Generic versions of Ozempic went on sale this week in Canada — somehow the world’s second-largest GLP-1 market — raising questions about whether Novo Nordisk’s failure to renew its Canadian patent and prevent the entry of generic companies into the country was a bit of cunning corporate strategy or an expensive oversight.
Novo and Eli Lilly have already faced stiff competition from smaller “compounders” of weight-loss drugs. But entry from generics, which can be manufactured on a larger scale than drugs mixed in smaller pharmacies, will test whether the GLP-1 leaders can protect their name-brand goods and whether consumers and insurers will pay up for them.

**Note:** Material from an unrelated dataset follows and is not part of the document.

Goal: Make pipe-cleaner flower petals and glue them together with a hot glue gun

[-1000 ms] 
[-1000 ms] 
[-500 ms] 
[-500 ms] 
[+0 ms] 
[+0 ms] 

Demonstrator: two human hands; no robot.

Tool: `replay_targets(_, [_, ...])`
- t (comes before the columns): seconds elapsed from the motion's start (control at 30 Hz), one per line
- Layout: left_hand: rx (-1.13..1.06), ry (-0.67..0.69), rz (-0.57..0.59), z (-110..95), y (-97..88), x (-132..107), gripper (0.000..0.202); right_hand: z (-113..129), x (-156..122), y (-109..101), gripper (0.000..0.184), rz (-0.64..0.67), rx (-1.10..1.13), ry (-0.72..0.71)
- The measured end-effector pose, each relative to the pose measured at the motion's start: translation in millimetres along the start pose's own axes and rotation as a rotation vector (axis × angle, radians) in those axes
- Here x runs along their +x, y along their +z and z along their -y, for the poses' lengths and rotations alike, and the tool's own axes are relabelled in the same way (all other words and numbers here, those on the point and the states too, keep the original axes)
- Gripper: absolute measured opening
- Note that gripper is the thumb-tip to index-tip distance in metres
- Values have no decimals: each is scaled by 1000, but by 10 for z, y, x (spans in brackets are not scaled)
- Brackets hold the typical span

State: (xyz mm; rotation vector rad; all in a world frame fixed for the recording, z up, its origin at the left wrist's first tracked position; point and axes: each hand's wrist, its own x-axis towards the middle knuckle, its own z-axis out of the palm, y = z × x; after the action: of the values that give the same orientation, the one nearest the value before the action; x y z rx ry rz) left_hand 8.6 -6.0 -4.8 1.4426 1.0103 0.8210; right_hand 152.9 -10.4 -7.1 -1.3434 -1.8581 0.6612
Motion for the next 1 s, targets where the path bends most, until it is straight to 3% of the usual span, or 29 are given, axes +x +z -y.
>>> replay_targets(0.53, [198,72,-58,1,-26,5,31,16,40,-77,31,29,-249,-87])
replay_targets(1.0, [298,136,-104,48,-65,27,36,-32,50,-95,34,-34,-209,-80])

Correspondence reviewed by Science magazine suggests that Novo failed to pay a $250 filing fee in Canada that would have extended its patent, which the CEO of one generic manufacturer called an “epic paperwork screwup.” Others pointed out that letting the patent lapse avoids statutory price caps on patented drugs. A Novo spokesperson told Semafor that the company’s “intellectual property decisions are carefully considered at the global level,” but declined to comment further. Novo still maintains a powerful patent in the US, by far the world’s largest market for obesity drugs.
Big pharma companies might reasonably bet that their name brands will win out. AbbVie’s sales of Humira have fallen by two-thirds since a generic version hit the market in 2023, but the company still sold $4.5 billion worth of the drug last year.